Don't listen to the Magpie of Ideas. Keep it locked in its cage and throw a mental blanket over it. You'll still hear its muffled cries for attention, but you have to ignore it.

Ideas are easy. Writing is hard. Don't feed the birds.

Friday, February 24, 2017

Ebook Pet Peeve: Samples

I read a lot of ebooks these days. I love being able to browse at my leisure, then buy and start reading without even getting off the couch. Not to mention how much space it saves in my apartment.

But I have one huge pet peeve I wish publishers would address.

Ebook samples.

Specifically, it drives me absolutely crazy when I finally find a book that sounds awesome, download the sample, load it up and...there's no book in it. Seriously? How do you expect to sell a book if readers can't even check out the first page. A dozen pages of praise for the author's other books and the table of contents isn't going to entice me to read this book.

I'm not going to name the book or author, because it's really not their fault. It's also not the first book I've had this particular problem with.

Now I'm so annoyed I don't even want to read anymore today. GG. Get your crap together, publishers. It shouldn't be that hard to check.

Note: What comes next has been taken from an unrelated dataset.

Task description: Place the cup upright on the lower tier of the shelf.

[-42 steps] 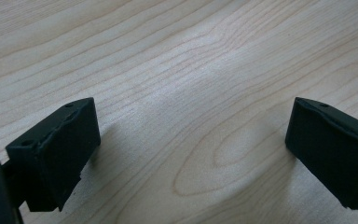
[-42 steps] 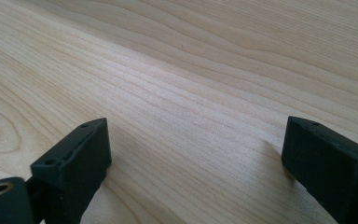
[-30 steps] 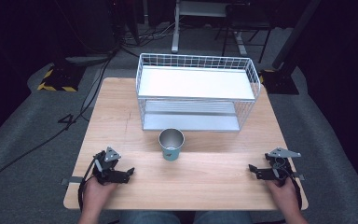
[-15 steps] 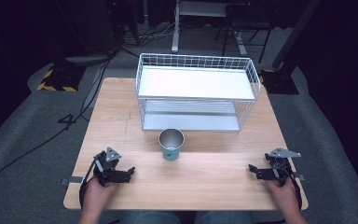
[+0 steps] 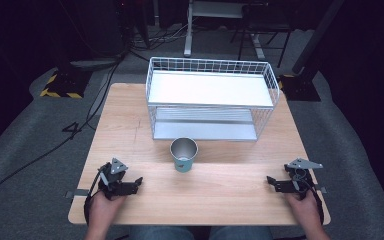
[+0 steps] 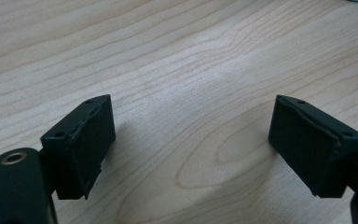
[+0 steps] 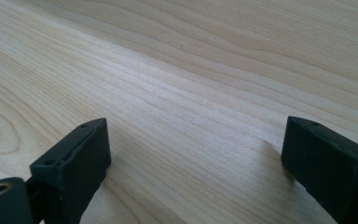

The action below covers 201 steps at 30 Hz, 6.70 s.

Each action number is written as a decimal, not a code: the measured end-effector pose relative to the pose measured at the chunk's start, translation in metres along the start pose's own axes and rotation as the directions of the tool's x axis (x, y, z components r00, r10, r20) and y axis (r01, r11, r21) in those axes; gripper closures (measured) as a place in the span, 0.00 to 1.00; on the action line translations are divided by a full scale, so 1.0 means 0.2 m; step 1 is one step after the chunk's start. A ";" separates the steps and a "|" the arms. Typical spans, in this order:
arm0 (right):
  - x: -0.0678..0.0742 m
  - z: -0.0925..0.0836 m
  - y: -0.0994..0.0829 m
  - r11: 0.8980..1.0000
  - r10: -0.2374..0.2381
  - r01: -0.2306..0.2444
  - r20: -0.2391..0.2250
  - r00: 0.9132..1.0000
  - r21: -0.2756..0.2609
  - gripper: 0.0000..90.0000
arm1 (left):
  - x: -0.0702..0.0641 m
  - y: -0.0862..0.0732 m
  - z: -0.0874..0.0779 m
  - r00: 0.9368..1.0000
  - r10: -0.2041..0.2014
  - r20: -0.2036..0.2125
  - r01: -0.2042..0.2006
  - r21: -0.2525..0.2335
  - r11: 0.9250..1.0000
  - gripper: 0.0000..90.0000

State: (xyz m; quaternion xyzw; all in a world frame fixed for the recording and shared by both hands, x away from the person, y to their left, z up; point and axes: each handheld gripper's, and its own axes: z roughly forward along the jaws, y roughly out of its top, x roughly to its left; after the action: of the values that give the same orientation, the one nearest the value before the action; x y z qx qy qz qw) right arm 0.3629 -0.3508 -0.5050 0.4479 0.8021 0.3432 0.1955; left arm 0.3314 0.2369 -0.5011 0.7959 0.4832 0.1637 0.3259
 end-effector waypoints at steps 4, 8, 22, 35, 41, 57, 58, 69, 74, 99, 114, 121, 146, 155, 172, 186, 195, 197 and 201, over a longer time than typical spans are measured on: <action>0.00 0.00 0.00 1.000 0.000 0.000 0.000 1.000 0.000 0.09 | 0.00 0.01 -0.03 1.000 0.005 0.003 -0.005 -0.024 1.000 0.17; 0.00 0.00 0.00 1.000 0.001 -0.001 0.000 1.000 0.000 0.09 | -0.01 0.03 -0.07 1.000 -0.008 0.017 0.010 -0.089 0.996 0.17; 0.00 0.00 0.00 1.000 0.004 -0.004 0.002 1.000 0.000 0.09 | -0.10 0.11 -0.13 0.995 0.041 0.096 -0.019 -0.222 0.975 0.19; 0.00 0.00 0.00 1.000 0.005 -0.005 0.005 1.000 0.001 0.09 | -0.23 0.18 -0.07 0.989 0.084 0.122 -0.045 -0.290 0.956 0.20; 0.00 0.00 0.00 1.000 0.005 -0.005 0.006 1.000 0.001 0.09 | -0.31 0.22 0.00 0.986 0.112 0.123 -0.070 -0.301 0.951 0.20; 0.00 0.00 0.00 1.000 0.013 -0.013 0.016 1.000 -0.001 0.09 | -0.42 0.29 0.17 0.977 0.126 0.170 -0.083 -0.240 0.967 0.20; 0.00 0.00 0.00 1.000 0.012 -0.012 0.017 1.000 -0.001 0.09 | -0.43 0.31 0.19 0.979 0.118 0.168 -0.080 -0.218 0.973 0.20; 0.00 0.00 0.00 1.000 0.017 -0.017 0.020 1.000 -0.001 0.09 | -0.44 0.34 0.27 0.975 0.087 0.207 -0.050 -0.178 0.983 0.20; 0.00 0.00 0.00 1.000 0.019 -0.019 0.022 1.000 0.000 0.09 | -0.46 0.35 0.31 0.974 0.091 0.207 -0.054 -0.180 0.982 0.21; 0.00 0.00 0.00 1.000 0.020 -0.020 0.024 0.999 -0.001 0.09 | -0.51 0.40 0.40 0.978 0.110 0.177 -0.079 -0.172 0.982 0.25; 0.00 0.00 0.00 1.000 0.021 -0.021 0.025 0.999 0.000 0.09 | -0.51 0.41 0.40 0.977 0.110 0.180 -0.079 -0.169 0.982 0.26; 0.00 0.00 0.00 1.000 0.021 -0.021 0.025 0.999 0.000 0.09 | -0.53 0.44 0.36 0.975 0.130 0.182 -0.098 -0.175 0.980 0.26; 0.00 0.00 0.00 1.000 0.021 -0.021 0.025 0.999 0.000 0.09 | -0.49 0.68 0.40 0.974 0.070 0.214 -0.029 -0.189 0.982 0.26; 0.00 0.00 0.00 1.000 0.021 -0.021 0.025 0.999 0.000 0.09 | -0.46 0.76 0.43 0.973 0.033 0.228 0.020 -0.225 0.974 0.26; 0.00 0.00 0.00 1.000 0.021 -0.021 0.024 0.999 0.000 0.09 | -0.50 0.91 0.58 0.984 0.040 0.174 0.004 -0.244 0.970 0.26; 0.00 0.00 0.00 1.000 0.021 -0.021 0.024 0.999 0.000 0.09 | -0.53 0.96 0.70 0.992 0.032 0.124 0.005 -0.286 0.958 0.26; 0.00 0.00 0.00 1.000 0.021 -0.021 0.024 0.999 0.000 0.09 | -0.52 1.02 0.79 0.994 0.014 0.112 0.018 -0.288 0.958 0.26; 0.00 0.00 0.00 1.000 0.021 -0.021 0.024 0.999 0.000 0.09 | -0.52 1.02 0.80 0.995 0.006 0.101 0.023 -0.286 0.958 0.26; 0.00 0.00 0.00 1.000 0.021 -0.021 0.024 0.999 0.000 0.09 | -0.54 1.04 0.82 0.997 -0.041 0.064 0.058 -0.299 0.952 0.26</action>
State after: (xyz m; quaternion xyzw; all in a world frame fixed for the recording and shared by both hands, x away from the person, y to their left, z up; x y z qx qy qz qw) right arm 0.3628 -0.3504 -0.5050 0.4604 0.7949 0.3399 0.2014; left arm 0.5106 0.0163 -0.4745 0.7289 0.4630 0.2043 0.4611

Wednesday, February 22, 2017

Author Motivation as Plot Device

As writers we're often told all about how our characters must be motivated. They must want something, and need a reason for being where and when they are in the story. It can be hard, especially in a short story where you simply don't have a lot of space to let things develop.

I'm in the middle of tearing apart and completely reworking Song of the Wolf from the ground up, and it got me to thinking. At first it was just meant to be a fun story about a cool character hunting down and killing an eldritch horror in a not-quite-sentient magic forest. With more backstage character development, it's a little more complicated than that. It led me to ask a question I hadn't really considered before.

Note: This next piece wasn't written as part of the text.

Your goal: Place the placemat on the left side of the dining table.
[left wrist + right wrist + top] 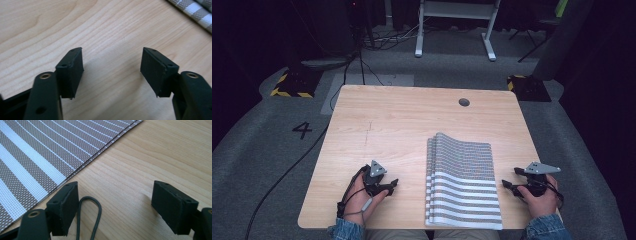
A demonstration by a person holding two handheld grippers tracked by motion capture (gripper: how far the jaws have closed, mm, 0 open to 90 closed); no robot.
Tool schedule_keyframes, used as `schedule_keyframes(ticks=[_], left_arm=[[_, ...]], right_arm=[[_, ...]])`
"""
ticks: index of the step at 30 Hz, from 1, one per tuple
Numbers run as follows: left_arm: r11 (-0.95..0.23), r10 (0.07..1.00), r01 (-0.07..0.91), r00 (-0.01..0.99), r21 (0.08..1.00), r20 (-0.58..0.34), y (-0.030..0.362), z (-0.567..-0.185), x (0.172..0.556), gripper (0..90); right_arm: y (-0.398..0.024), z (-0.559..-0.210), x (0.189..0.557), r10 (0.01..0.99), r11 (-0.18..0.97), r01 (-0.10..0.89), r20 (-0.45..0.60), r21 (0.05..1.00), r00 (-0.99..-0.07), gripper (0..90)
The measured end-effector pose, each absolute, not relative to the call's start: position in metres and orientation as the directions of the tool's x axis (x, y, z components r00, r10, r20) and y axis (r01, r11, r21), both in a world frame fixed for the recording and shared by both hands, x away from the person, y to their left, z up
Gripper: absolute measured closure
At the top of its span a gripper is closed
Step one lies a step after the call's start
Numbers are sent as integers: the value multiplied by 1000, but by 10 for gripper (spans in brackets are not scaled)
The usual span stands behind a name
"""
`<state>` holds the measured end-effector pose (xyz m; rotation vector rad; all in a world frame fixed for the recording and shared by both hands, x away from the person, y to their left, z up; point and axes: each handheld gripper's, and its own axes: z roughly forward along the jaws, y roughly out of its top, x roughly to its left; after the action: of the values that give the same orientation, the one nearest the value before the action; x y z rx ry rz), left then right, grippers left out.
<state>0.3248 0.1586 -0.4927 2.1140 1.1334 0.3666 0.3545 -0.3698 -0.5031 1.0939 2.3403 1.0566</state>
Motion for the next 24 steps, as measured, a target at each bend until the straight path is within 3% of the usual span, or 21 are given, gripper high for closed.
schedule_keyframes(ticks=[24], left_arm=[[-388, 689, 493, 717, 779, -110, 104, -435, 321, 346]], right_arm=[[-370, -503, 354, 768, 423, 508, 1, 750, -641, 223]])
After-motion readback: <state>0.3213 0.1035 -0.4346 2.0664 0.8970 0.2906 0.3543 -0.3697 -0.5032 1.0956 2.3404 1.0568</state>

I know why Alaire is in Grenfelde, but why do I want him there?

It's the type of story that doesn't necessarily call for a specific protagonist. The village had a problem before he showed up, and he didn't even land the killing blow himself. In fact, I could cut him out entirely and switch the POV to my Enigmatic Nonhuman, and lose nothing except my main character.

So I went deeper into my personal motivation as a writer for putting Alaire in this village.

Hint: it has nothing to do with an eldritch horror or a not-quite-sentient magic forest.

I want him there to meet the outcast "wild elf" known as The Wolf. That's it. That's the only reason he needs to be in Grenfelde.

I was trying to tell two different stories in the same space. No wonder why I've been having problems with it.

Sometimes the plot device isn't a character's motivation, it's yours. By figuring out my why, I was also able to make Alaire's why more personal in a way that overlaps with mine. Now I can split out the unnecessary elements and hopefully write a new, more cohesive story. Maybe even two.

Tuesday, February 21, 2017

On (Not) Daring to be Different

I'm sure most writers have that one story that's Different. It's told in an unusual style, or has unique quirks that set it apart from the rest. You show a few pages of it around, proud of yourself for bucking the trends and breaking the rules; they're more like guidelines, anyway.

Then you get the feedback.

And you tell yourself well, they just don't understand. It's a stylistic difference. They must not like slow openings. But they don't know why this is important, or that my character is acting that way on purpose. It's his voice.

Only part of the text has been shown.